■ **INFORMATION SUPPLIED**
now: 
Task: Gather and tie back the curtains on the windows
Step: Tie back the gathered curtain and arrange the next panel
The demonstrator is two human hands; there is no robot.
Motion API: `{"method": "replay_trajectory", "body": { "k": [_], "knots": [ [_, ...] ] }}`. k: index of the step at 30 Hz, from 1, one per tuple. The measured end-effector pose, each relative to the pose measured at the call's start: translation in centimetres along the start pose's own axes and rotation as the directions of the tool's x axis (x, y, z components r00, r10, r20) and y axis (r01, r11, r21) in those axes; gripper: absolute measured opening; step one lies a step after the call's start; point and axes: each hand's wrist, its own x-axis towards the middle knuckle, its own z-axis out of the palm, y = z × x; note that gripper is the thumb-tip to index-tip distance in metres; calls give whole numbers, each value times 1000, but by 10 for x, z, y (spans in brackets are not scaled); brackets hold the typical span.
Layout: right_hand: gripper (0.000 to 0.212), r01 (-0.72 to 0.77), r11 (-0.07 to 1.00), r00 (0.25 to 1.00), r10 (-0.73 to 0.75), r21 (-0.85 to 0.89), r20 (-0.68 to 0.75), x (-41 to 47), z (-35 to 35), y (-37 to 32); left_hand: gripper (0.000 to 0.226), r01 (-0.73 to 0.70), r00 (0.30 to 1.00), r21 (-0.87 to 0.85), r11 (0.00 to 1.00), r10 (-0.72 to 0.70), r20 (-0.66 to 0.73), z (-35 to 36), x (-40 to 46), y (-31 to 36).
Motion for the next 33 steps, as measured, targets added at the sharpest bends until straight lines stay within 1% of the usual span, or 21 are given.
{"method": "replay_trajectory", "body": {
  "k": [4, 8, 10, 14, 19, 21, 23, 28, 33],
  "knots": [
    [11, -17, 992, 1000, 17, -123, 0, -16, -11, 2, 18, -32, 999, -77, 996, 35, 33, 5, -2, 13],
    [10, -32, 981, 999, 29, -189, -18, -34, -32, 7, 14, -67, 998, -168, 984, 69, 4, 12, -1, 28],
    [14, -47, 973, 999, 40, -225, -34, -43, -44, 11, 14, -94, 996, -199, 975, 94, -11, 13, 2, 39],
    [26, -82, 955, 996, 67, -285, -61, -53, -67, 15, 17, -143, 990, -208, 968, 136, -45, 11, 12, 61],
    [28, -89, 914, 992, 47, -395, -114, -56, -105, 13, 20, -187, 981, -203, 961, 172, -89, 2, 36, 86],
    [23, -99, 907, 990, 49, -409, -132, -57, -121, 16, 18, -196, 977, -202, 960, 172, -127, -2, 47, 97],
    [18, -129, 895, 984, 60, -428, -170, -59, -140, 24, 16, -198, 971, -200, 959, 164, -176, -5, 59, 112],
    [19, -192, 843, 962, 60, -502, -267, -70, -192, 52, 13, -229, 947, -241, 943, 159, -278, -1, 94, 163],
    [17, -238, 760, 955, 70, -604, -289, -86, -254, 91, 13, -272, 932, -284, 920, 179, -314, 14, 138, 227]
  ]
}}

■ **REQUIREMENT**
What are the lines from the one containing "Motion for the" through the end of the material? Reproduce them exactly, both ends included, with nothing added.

■ **FINISHED TASK**
Motion for the next 33 steps, as measured, targets added at the sharpest bends until straight lines stay within 1% of the usual span, or 21 are given.
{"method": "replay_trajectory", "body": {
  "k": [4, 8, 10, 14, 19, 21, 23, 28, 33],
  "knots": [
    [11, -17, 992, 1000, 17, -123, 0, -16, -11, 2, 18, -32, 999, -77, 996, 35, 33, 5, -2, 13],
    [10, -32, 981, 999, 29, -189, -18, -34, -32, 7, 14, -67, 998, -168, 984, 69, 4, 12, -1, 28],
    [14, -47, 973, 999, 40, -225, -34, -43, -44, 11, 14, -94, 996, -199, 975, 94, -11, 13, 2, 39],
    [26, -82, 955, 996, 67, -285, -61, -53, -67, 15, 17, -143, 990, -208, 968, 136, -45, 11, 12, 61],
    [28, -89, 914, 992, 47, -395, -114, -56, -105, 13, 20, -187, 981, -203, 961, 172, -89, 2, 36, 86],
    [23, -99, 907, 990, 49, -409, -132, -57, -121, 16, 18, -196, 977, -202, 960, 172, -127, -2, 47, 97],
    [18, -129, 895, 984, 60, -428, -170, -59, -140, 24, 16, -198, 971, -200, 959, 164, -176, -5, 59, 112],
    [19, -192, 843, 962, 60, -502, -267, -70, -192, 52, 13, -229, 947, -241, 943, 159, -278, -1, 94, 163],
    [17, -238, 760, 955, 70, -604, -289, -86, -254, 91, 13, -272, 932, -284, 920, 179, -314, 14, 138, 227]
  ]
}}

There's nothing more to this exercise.